Bifurcation analysis of delay-induced resonances of the El-Nino Southern Oscillation

Abstract: Models of global climate phenomena of low to intermediate complexity are very useful for providing an understanding at a conceptual level. An important aspect of such models is the presence of a number of feedback loops that feature considerable delay times, usually due to the time it takes to transport energy (for example, in the form of hot/cold air or water) around the globe. In this paper we demonstrate how one can perform a bifurcation analysis of the behaviour of a periodically-forced system with delay in dependence on key parameters. As an example we consider the El-Nino Southern Oscillation (ENSO), which is a sea surface temperature oscillation on a multi-year scale in the basin of the Pacific Ocean.
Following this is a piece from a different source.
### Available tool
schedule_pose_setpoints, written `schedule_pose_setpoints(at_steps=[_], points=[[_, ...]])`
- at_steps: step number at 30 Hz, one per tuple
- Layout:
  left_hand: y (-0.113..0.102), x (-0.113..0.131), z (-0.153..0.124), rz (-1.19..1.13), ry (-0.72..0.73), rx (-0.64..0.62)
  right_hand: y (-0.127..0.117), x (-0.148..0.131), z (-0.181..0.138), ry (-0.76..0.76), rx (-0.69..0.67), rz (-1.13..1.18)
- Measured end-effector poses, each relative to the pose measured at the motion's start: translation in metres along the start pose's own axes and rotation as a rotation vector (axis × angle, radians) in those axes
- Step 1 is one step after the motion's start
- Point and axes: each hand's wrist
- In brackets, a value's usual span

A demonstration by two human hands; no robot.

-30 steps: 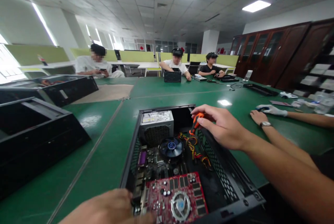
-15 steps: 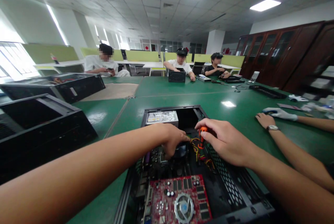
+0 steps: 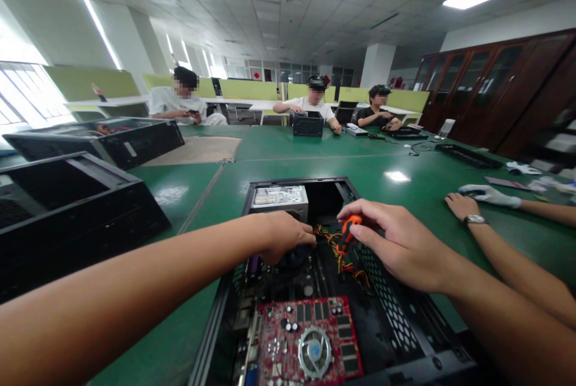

One can think of ENSO as being generated by an interplay between two feedback effects, one positive and one negative, which act only after some delay that is determined by the speed of transport of sea-surface temperature anomalies across the Pacific. We perform here a case study of a simple delayed-feedback oscillator model for ENSO (introduced by Tziperman et al, J. Climate 11 (1998)), which is parametrically forced by annual variation. More specifically, we use numerical bifurcation analysis tools to explore directly regions of delay-induced resonances and other stability boundaries in this delay-differential equation model for ENSO.